Acara dialog publik tersebut merupakan bagian dari rangkaian ASEAN For The Peoples Week (AFPW) 2026 yang akan berlangsung di Cebu, Filipina, 5–8 Mei 2026, bersamaan dengan KTT ASEAN ke-48. AFPW 2026 menampilkan empat pilar utama: ASEAN Journalist and Digital Storyteller Fellowship, Southeast Asia Lecture Hall, Track 1.5 Dialogue of ASEAN Community Building, serta ASEAN Community Town Hall.
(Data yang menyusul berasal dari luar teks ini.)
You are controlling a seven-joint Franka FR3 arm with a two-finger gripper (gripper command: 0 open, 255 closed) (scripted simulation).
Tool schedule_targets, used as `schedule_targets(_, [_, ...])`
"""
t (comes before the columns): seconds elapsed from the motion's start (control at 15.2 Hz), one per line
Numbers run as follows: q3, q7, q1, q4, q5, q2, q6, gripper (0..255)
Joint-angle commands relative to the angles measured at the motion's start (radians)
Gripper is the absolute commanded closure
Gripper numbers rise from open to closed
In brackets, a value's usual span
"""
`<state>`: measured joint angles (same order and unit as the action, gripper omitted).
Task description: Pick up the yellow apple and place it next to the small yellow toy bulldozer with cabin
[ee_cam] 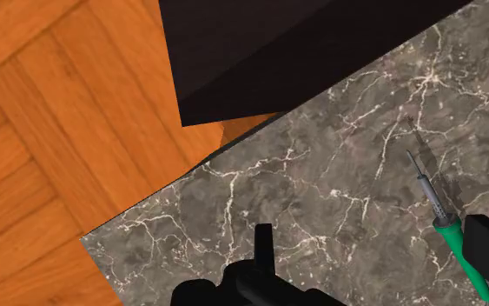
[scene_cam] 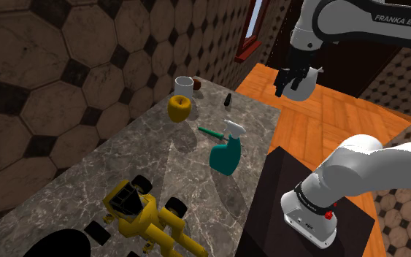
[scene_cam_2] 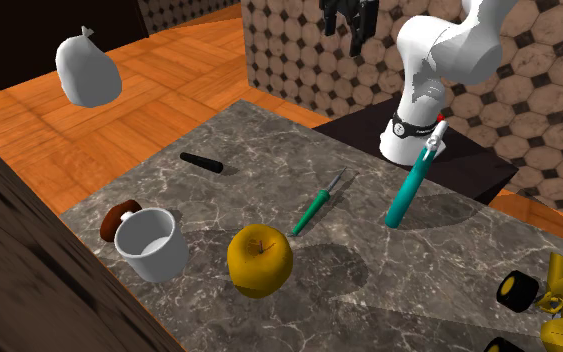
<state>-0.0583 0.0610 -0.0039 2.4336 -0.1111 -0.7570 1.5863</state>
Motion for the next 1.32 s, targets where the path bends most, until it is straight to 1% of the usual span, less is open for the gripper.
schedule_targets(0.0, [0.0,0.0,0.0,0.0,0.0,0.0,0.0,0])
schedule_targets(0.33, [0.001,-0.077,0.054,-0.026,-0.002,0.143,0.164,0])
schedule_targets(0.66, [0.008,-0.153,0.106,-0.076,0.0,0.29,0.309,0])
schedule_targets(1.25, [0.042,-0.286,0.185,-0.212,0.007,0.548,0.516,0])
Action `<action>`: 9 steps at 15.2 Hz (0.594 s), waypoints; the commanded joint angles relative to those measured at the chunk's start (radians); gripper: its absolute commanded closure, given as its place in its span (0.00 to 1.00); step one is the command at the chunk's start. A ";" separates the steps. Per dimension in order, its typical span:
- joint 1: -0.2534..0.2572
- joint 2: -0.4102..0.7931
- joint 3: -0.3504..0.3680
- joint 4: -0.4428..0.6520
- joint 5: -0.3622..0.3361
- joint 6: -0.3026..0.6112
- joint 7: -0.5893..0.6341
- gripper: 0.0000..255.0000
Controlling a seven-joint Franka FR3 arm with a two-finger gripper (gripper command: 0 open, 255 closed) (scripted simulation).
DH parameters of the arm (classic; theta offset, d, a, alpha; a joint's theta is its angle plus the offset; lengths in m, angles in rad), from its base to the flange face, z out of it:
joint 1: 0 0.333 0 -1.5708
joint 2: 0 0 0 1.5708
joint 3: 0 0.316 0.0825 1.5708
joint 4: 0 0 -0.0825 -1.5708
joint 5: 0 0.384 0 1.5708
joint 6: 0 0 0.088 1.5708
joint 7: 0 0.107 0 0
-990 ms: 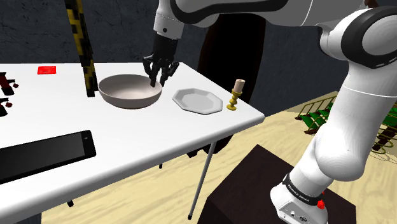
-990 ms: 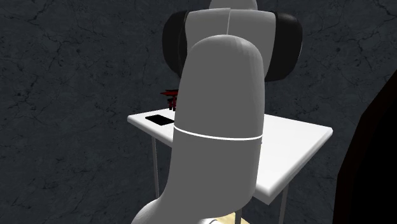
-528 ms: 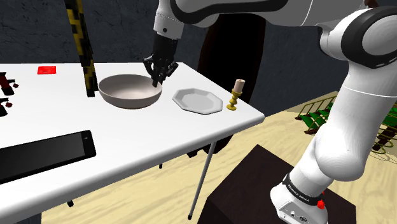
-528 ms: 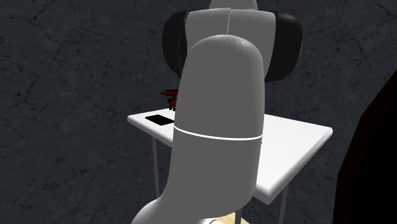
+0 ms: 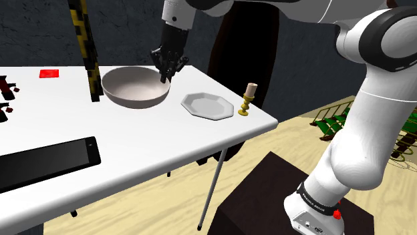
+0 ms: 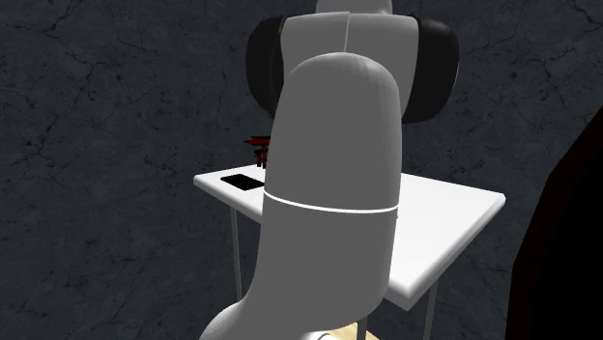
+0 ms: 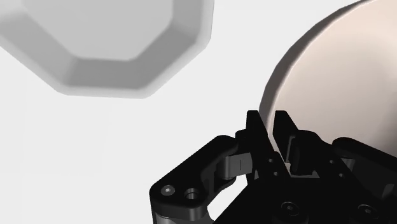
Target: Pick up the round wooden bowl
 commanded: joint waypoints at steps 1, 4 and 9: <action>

Menurut Dino, platform ini bertujuan memfasilitasi pertemuan masyarakat ASEAN di tengah pertemuan puncak tahunan, memperkuat suara rakyat dalam proses pengambilan kebijakan.
Dalam konteks geopolitik, rivalitas antara Amerika Serikat, China, serta kepentingan regional lainnya menambah kompleksitas tugas ketua. Dino menekankan bahwa ASEAN harus memanfaatkan peluang di tengah risiko, mengoptimalkan kerjasama ekonomi, keamanan, dan kebijakan luar negeri yang adaptif. “Di FPCI, kami tidak hanya melihat risiko tetapi juga peluang bagi ASEAN,” tuturnya.
Data resmi menunjukkan bahwa selama kepemimpinan Filipina, agenda prioritas meliputi peningkatan konektivitas infrastruktur, kerjasama pertahanan maritim, serta program ekonomi digital yang menargetkan pertumbuhan produk domestik regional sebesar 4,5% pada 2026-2028. Selain itu, AFPW 2026 akan menyertakan lebih dari 200 jurnalis dan akademisi dari seluruh Asia Tenggara, memperkuat pertukaran informasi dan narasi bersama.
Dengan tantangan yang meliputi dinamika geopolitik, perubahan iklim, serta kebutuhan akan integrasi ekonomi yang lebih dalam, keberhasilan kepemimpinan Filipina akan menjadi penentu arah ASEAN di masa depan. Semua pihak, termasuk negara non‑anggota, diharapkan memberikan dukungan konstruktif untuk menjaga stabilitas kawasan.